After I was released from the hospital and returned home, my mom was mentally, physically, and emotionally exhausted and raw from the horrific experience of nearly losing her son. As a result of this, she did not have the energy or mental ability at the time to see my weight gain situation as I had, which caused some tension between us. In her mind, even though I was home and no longer in danger of losing my life at any moment, I was still on the brink of death. She was convinced that if I did not get my weight up immediately, I was going to end up back in the hospital, or worse. While she understood that swallowing was painful and I was having to learn a whole, new way to eat without inhaling my food, my mother still was fixated on me eating as much as humanly possible. It was not that she could not understand or comprehend the difficult balance between gaining weight and swallowing correctly that I was facing, but her emotions had taken over and convinced her that if she pushed me hard enough I could gain 20 pounds in only a couple of weeks. Our differences in how we saw the situation I was in, my “low and slow” and my mother’s “emotional and fast,” created quite a bit of friction between us, and it even resulted in a lot of tension, some tears, and even a few major blowouts. Thankfully though, after a couple weeks my mom slowly got more rested and regained her control over her emotions, and with the help of my father as mediator we were able to sit down and work things out.

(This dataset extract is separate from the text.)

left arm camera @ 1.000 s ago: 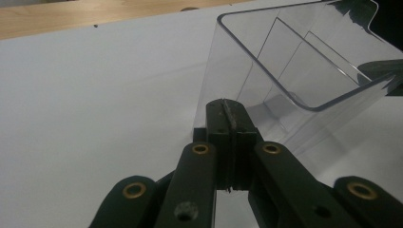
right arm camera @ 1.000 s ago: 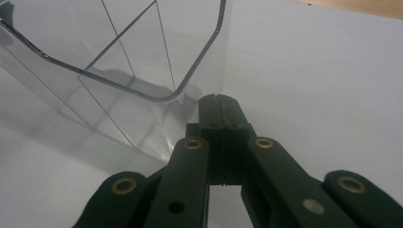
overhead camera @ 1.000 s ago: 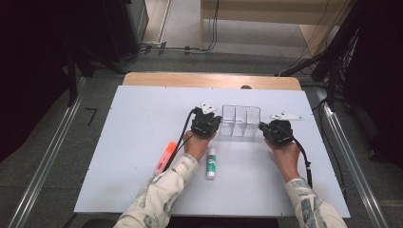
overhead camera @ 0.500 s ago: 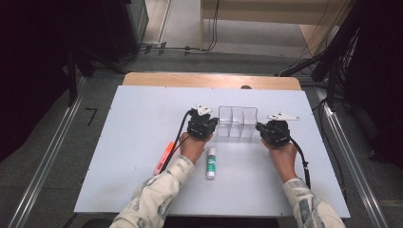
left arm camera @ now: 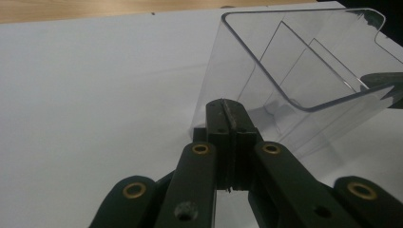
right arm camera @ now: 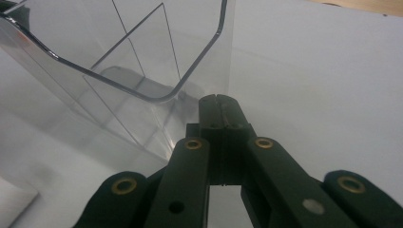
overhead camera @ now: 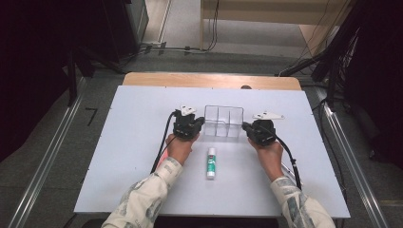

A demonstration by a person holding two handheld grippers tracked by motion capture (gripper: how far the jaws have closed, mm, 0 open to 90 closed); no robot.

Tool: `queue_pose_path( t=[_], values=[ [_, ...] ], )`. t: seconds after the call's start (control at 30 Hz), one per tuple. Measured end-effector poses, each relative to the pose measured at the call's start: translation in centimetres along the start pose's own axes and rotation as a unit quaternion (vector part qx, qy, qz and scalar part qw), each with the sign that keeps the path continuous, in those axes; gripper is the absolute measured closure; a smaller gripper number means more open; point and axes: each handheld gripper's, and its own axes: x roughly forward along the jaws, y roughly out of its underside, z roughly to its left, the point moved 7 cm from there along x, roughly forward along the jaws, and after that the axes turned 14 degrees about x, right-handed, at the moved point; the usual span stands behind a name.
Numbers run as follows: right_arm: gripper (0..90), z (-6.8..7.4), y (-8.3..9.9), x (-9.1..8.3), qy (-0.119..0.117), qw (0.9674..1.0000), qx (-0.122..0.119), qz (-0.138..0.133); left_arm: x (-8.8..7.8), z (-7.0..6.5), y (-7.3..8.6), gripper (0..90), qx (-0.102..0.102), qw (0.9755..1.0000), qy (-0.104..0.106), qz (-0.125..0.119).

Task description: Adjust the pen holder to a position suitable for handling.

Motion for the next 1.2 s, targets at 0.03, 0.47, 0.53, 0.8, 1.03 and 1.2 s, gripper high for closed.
queue_pose_path(
  t=[0.03, 0.47, 0.53, 0.8, 1.03, 1.2],
  values=[
    [88.0, 0.3, 0.0, 0.1, -0.002, 1.0000, 0.001, 0.000, -0.1, 0.2, 0.1, 90.0, 0.000, 1.0000, -0.001, 0.000],
    [88.0, 2.3, -0.1, 1.3, -0.020, 0.9998, 0.002, 0.000, -1.4, 1.8, 0.9, 90.0, -0.012, 0.9999, -0.011, 0.001],
    [88.0, 2.4, -0.1, 1.3, -0.020, 0.9998, 0.004, 0.000, -1.4, 1.8, 0.9, 90.0, -0.011, 0.9999, -0.011, 0.001],
    [75.9, 2.2, -0.2, 1.1, -0.025, 0.9997, 0.000, 0.004, -1.5, 2.3, 1.0, 78.8, 0.012, 0.9989, -0.045, 0.003],
    [63.2, 1.0, -0.3, 0.2, -0.024, 0.9997, 0.005, 0.004, -3.7, 4.2, 2.1, 56.1, 0.015, 0.9977, -0.063, 0.020],
    [55.2, 0.5, -0.1, -0.5, -0.021, 0.9997, -0.006, 0.008, -5.4, 5.5, 3.3, 38.6, 0.016, 0.9956, -0.090, 0.022]
  ],
)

Once she understood that my “low and slow” mindset was not me taking the situation lightly, but instead my way of creating the best chance for successfully gaining back some weight, she felt much better and supported my gradual approach. With us now on the same page as far as how to best fatten me up, I was able to successfully put on almost 12 pounds in the three months before Winter hit.
This story from my life is a perfect example of how keeping your cool and taking things gradually, going “low and slow,” can be a critical part of getting through difficult circumstances in your life. Chances are, if I had adopted my mother’s mindset and tried to gain back all of the weight in one meal, I would have ended up damaging my throat, slowing my recovery, or back in the ICU with pneumonia from aspiration. By taking things “low and slow” on the other hand, I was able to safely get back to a healthy weight in a relatively short amount of time, which definitely played a large part in my overall recovery from this tough period in my life. The next time you are getting ready to put some ribs on the grill, remember this story about my mother and I and be sure to cook your meat “low and slow.” It may take some patience and seem like a silly way to barbecue, but by maintaining this cooking method you will end up with ribs that are moist, tender, and full of flavor. More importantly, the next time you are presented with a difficult situation remember to step back and take things “low and slow.” If you keep your emotions in check and realize that great things often take time, you will find success much more easily. Just one more reason why barbecue is one of the greatest things ever. It not only excites your palette and fills your belly, it also carries important life lessons that will bring you success and happiness long after the bones are picked clean.